Ranging in age from their early twenties to over a hundred, patients come from a wide area including Rickmansworth, Hayes, Harlington, Pinner, Harrow, Leavesden, and Northwood. The hospice can accommodate sixteen inpatients and approximately fifteen day care patients at any one time. The staff will not turn patients away because of where they live. The only constraint is the number of beds/spaces available to them.

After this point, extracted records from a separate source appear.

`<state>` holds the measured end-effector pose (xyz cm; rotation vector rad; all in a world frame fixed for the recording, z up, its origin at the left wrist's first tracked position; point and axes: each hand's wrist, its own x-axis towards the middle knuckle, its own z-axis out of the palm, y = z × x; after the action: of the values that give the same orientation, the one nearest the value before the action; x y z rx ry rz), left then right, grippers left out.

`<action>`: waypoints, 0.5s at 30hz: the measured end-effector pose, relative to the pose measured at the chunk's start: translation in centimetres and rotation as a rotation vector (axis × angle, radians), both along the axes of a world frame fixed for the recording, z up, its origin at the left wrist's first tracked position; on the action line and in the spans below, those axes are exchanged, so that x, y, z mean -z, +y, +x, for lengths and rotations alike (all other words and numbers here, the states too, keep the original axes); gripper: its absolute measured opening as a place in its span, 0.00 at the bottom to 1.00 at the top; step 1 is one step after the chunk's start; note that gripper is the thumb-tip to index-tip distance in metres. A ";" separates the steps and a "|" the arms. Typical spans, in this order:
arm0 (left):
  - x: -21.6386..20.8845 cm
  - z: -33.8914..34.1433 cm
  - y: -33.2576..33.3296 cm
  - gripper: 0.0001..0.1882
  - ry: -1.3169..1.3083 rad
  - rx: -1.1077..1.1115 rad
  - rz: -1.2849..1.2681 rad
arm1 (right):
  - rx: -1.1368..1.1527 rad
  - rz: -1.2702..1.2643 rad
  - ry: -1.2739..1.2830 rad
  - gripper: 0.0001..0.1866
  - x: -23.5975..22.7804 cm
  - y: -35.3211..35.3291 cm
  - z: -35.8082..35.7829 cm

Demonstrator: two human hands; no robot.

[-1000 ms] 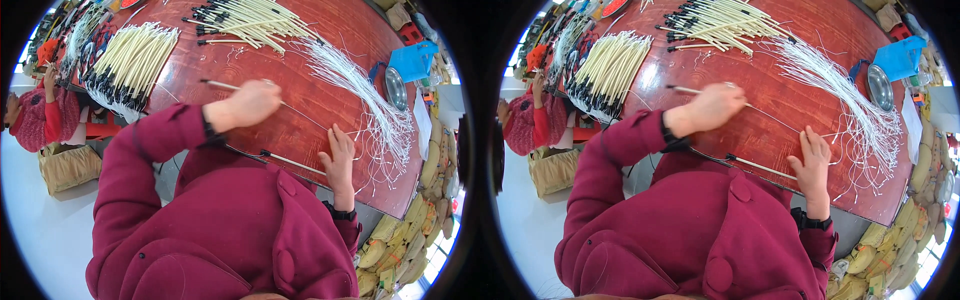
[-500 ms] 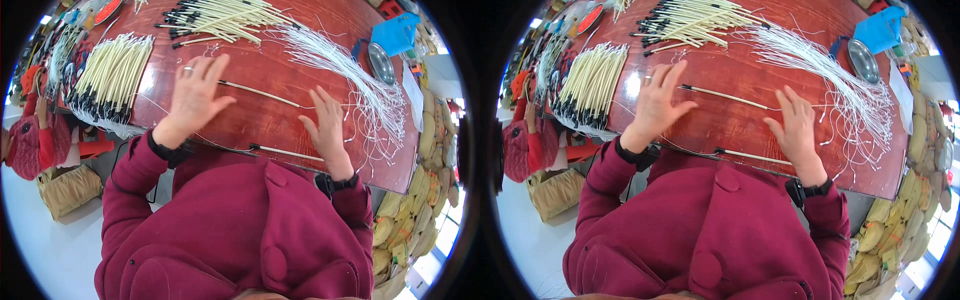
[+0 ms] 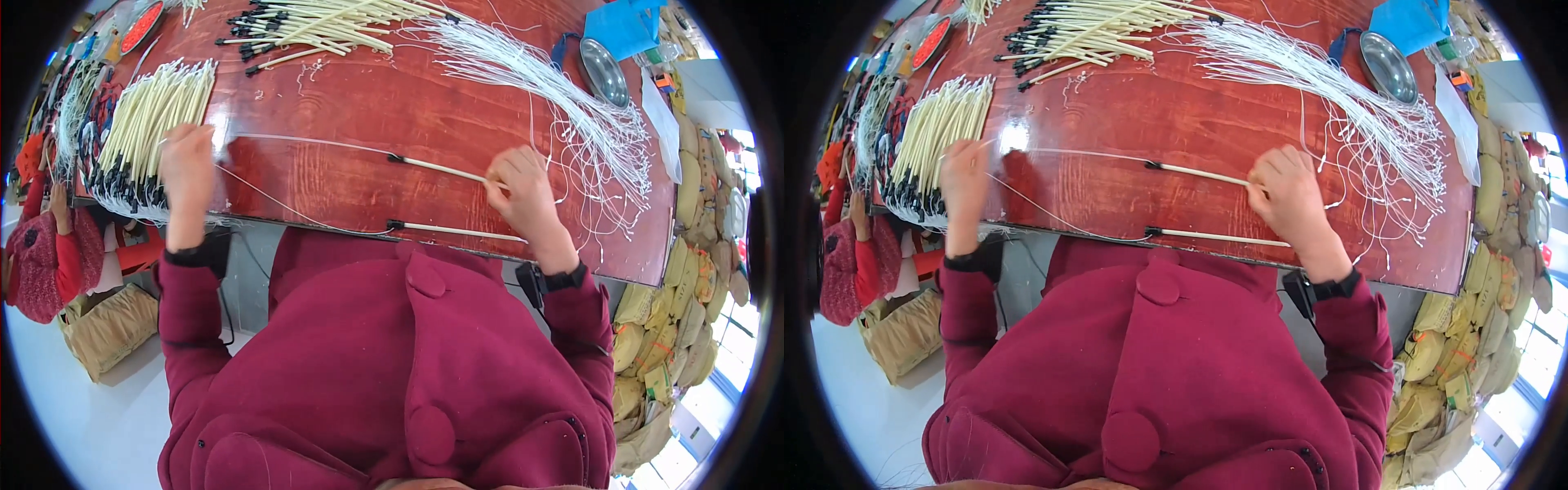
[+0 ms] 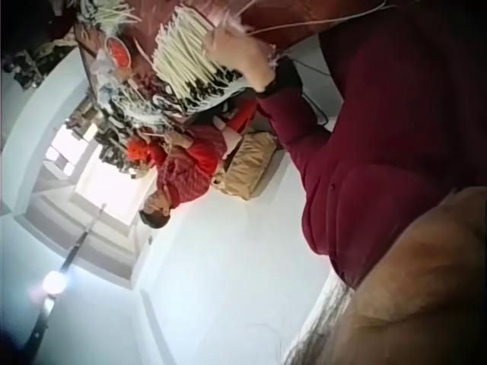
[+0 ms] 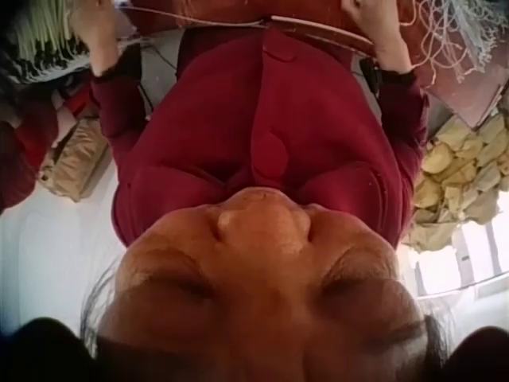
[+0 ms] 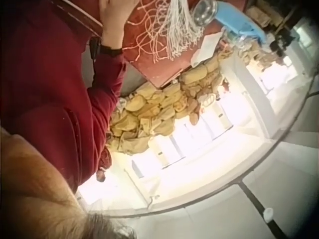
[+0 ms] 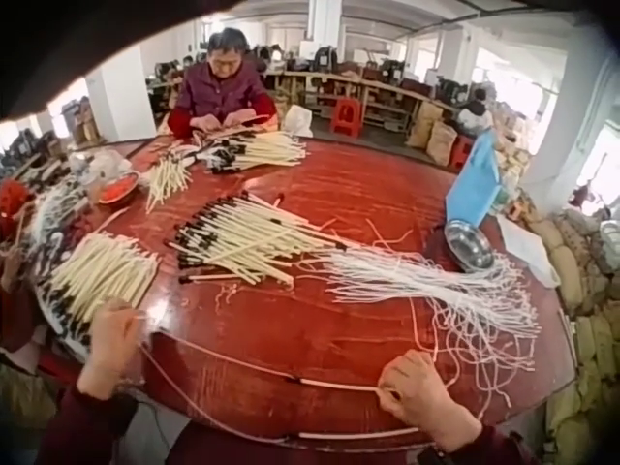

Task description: Manually assembling components by inserting white fibers into sleeves on sticks.

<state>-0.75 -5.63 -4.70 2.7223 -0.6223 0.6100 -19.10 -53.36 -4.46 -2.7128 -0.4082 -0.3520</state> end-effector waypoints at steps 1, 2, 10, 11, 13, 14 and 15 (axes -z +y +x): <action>-0.2 0.5 2.9 0.09 0.108 -0.119 0.084 | 0.039 -0.005 0.084 0.09 -0.4 -1.2 -1.6; -0.8 0.4 4.4 0.13 0.212 -0.241 0.175 | 0.073 -0.002 0.166 0.09 -0.6 -1.8 -2.9; -4.7 -4.9 -10.0 0.22 0.013 0.115 -0.170 | 0.175 0.141 0.177 0.20 -1.4 -1.7 -6.3; -4.5 -5.8 -12.5 0.21 0.161 0.323 -0.191 | 0.173 0.131 0.169 0.20 -1.3 -1.9 -5.8; -3.0 -7.5 -16.9 0.19 0.383 0.678 -0.205 | 0.183 0.066 0.144 0.23 -1.4 -2.1 -4.7; -2.1 -8.5 -18.7 0.18 0.448 0.779 -0.232 | 0.188 0.039 0.133 0.25 -1.3 -2.2 -4.0; -1.4 -9.6 -19.7 0.17 0.516 0.885 -0.257 | 0.194 0.033 0.131 0.25 -1.3 -2.2 -3.7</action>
<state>-10.31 -25.34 -3.32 1.9360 -1.3377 -0.2116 -22.79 -55.55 -3.13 -2.7300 -0.1021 -0.2290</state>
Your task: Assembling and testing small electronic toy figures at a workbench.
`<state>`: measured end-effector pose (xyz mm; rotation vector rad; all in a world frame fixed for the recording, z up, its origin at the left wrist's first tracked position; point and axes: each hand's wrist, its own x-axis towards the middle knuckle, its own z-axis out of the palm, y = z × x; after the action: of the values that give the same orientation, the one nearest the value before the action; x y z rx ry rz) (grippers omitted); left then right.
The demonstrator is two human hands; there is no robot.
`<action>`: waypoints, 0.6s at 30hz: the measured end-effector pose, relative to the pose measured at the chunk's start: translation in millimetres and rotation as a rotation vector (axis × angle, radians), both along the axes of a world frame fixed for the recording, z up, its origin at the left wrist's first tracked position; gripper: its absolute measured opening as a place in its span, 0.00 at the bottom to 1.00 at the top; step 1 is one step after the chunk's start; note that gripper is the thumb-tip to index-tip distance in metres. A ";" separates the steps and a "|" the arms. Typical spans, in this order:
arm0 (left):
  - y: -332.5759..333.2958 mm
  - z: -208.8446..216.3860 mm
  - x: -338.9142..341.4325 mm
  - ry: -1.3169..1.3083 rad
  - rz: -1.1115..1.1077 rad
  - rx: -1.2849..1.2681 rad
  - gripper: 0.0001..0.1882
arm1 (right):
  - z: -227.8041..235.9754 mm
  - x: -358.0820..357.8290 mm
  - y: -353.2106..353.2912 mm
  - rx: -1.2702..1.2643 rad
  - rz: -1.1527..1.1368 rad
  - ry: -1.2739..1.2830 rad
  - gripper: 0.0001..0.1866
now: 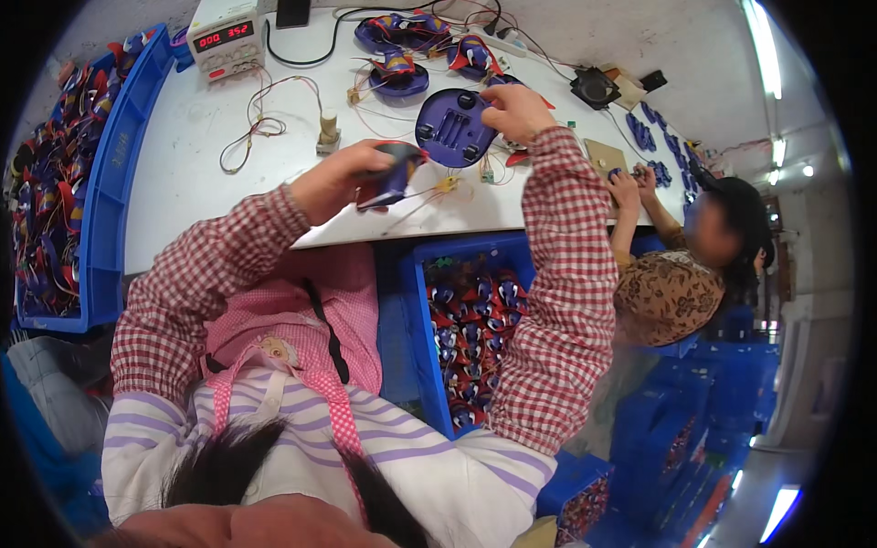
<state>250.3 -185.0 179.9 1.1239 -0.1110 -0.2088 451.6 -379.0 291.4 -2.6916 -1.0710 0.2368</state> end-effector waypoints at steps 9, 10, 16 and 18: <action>54.3 -45.4 -140.6 0.027 0.151 -0.764 0.52 | 4.8 -86.7 33.3 0.416 0.137 0.570 0.18; 62.5 -49.0 -153.5 0.030 0.223 -0.762 0.51 | -5.0 -93.9 48.5 0.412 0.117 0.595 0.18; 133.1 -59.9 -200.4 0.070 0.556 -0.578 0.50 | -96.8 -123.7 135.2 0.462 0.093 0.645 0.18; 156.0 -62.4 -206.8 0.162 0.682 -0.379 0.49 | -126.9 -130.1 157.0 0.479 0.014 0.652 0.19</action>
<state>43.5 -29.1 117.5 0.7110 0.3630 0.3206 321.5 -222.0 164.5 -1.9639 -0.8067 0.7006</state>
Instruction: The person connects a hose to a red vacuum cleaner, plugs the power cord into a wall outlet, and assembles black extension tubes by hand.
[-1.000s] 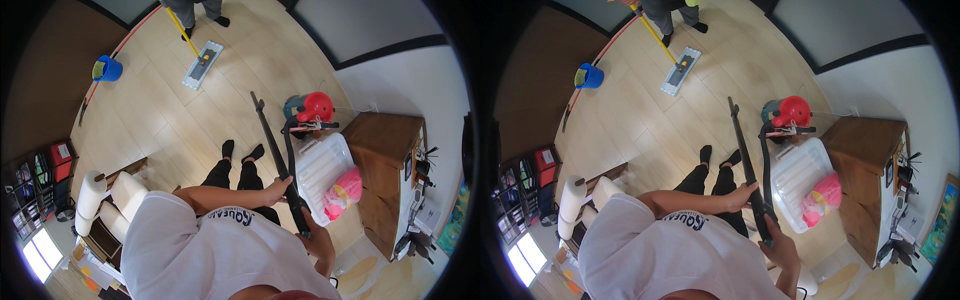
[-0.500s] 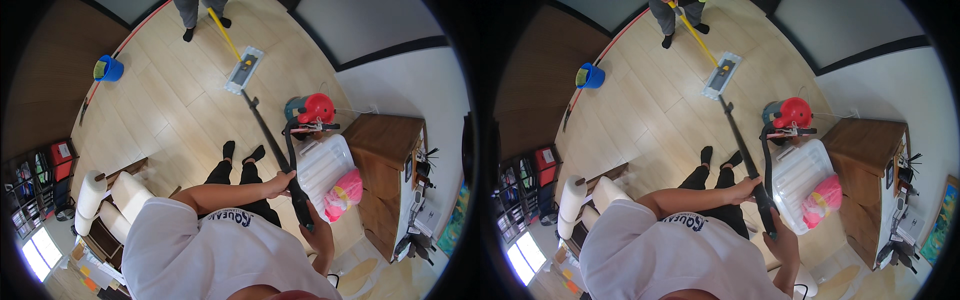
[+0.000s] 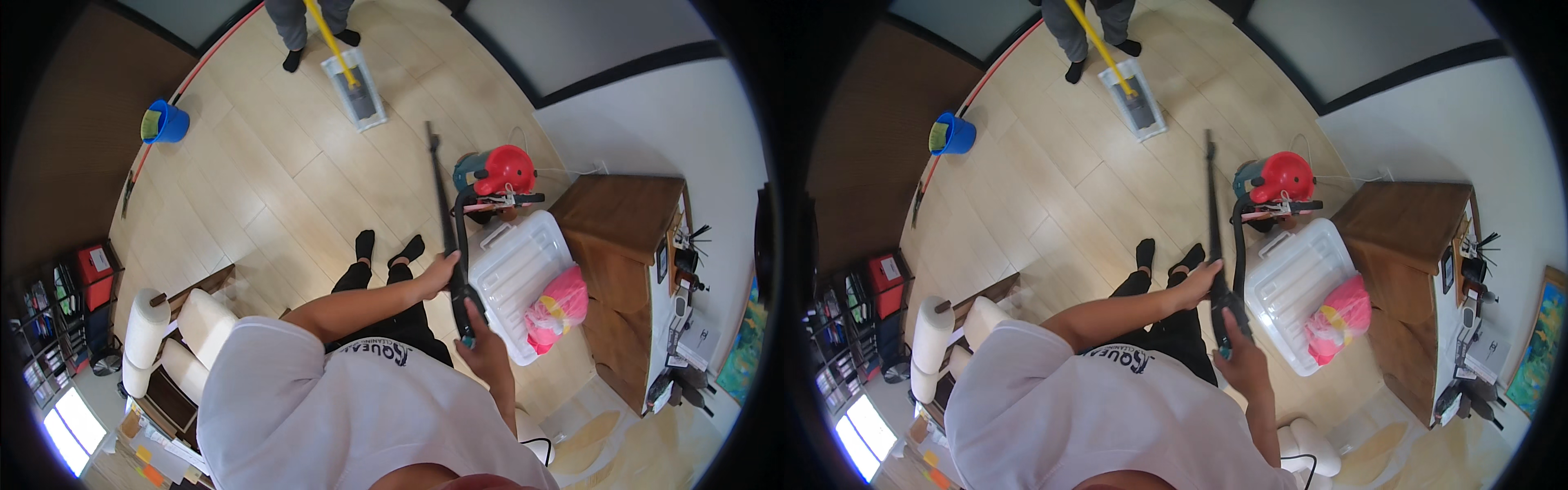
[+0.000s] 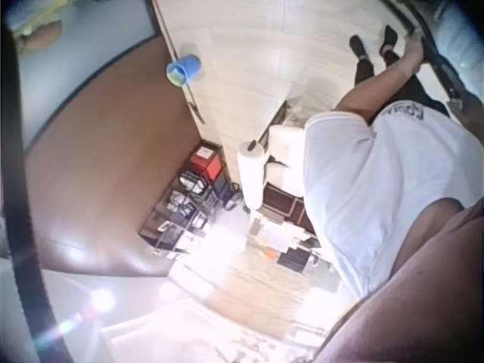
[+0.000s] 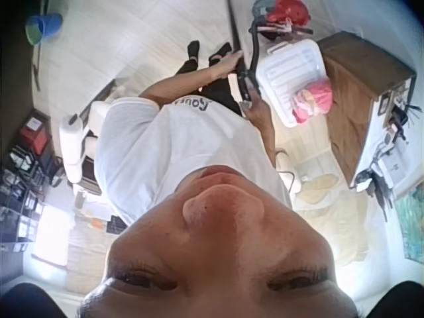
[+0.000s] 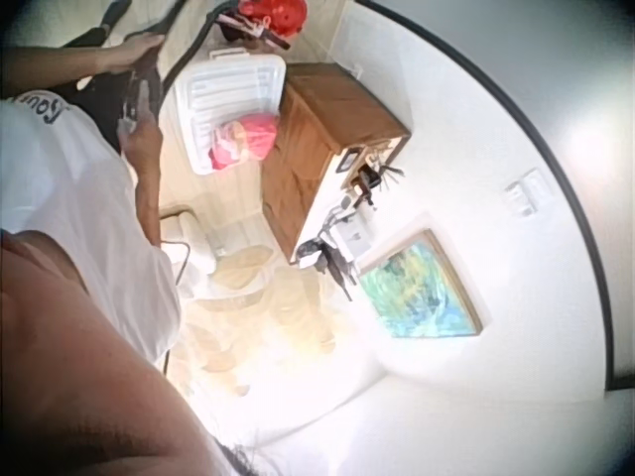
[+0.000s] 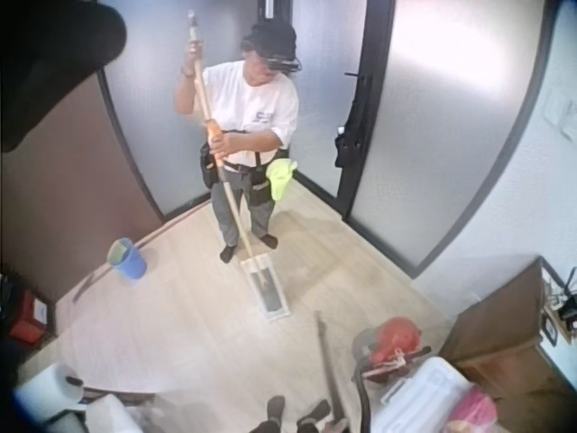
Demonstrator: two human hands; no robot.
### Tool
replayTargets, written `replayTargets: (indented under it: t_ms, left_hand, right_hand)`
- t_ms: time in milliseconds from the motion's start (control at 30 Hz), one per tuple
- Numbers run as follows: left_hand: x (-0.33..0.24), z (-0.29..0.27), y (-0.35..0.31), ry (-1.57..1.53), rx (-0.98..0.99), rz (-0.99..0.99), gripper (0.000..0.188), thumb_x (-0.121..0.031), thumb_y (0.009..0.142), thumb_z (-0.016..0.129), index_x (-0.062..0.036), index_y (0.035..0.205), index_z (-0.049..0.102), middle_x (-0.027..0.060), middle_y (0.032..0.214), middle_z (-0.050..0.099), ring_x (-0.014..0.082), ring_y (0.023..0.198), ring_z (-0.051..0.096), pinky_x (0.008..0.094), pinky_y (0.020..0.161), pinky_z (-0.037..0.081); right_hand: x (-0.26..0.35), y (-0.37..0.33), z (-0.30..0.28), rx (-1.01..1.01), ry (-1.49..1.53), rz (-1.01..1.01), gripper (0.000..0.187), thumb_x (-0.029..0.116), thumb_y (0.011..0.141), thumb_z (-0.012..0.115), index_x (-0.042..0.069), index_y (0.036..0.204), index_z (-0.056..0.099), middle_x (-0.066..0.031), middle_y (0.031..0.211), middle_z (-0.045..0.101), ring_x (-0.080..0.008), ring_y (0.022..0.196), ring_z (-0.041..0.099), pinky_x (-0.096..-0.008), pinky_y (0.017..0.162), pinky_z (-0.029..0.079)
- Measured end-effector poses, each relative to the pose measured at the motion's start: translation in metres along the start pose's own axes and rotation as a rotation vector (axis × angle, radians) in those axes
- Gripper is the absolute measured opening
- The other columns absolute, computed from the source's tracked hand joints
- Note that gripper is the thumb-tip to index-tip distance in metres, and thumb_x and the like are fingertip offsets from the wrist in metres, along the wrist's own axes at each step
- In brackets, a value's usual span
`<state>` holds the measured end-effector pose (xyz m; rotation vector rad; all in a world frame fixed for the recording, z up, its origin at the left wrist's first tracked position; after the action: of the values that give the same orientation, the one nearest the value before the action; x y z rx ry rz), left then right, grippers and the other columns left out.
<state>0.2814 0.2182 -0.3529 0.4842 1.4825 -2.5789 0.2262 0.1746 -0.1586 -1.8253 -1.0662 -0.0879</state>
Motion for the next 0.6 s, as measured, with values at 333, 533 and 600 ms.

For more details on the wonderful work done by the Michael Sobell Hospice and for details of upcoming fundraising events, check out their web site at www.michaelsobellhospice.co.uk

Christopher's Smile - aims to raise money to fund development of new drugs to treat medulloblastoma and other childhood cancer without devastating side effects. www.christopherssmile.org.uk/

Combat Stress - provides desperately needed hope for ex- servicemen who have suffered trauma. In 95 years they have treated over 100,000 Veterans and Reservists. www.combatstress.org.uk/

Guide Dogs for the Blind. www.guidedogs.org.uk/‎

Beacon House - a Christian Charity that offers healthcare and wellbeing facilities to those who are homeless, in insecure accommodation or at high risk of homelessness. www.beaconhouseministries.org.uk/


BACCES is a non-profit charitable organisation which was originally set up in 1970 by two British European Airways (BEA) stewards who wrote a comedy review and staged it at York House in March 1971, Twickenham, UK for two nights. It was so popular that it ran for a further three sell out nights at Chiswick Town Hall. The national press heard of this venture and prompted "Jak" of the Evening Standard to publish a cartoon lampooning the efforts of BA cabin crew. Since that time the company have been producing reviews and, more recently, and to great acclaim, pantomimes in aid of national and local charities. The company writes, directs and produces the whole show with very little help from outside sources.

In 2008 BACCES won the Flame Award for Inspirational Excellence in Theatre from the National Operatic and Dramatic Association for their 2007 production of Cinderella.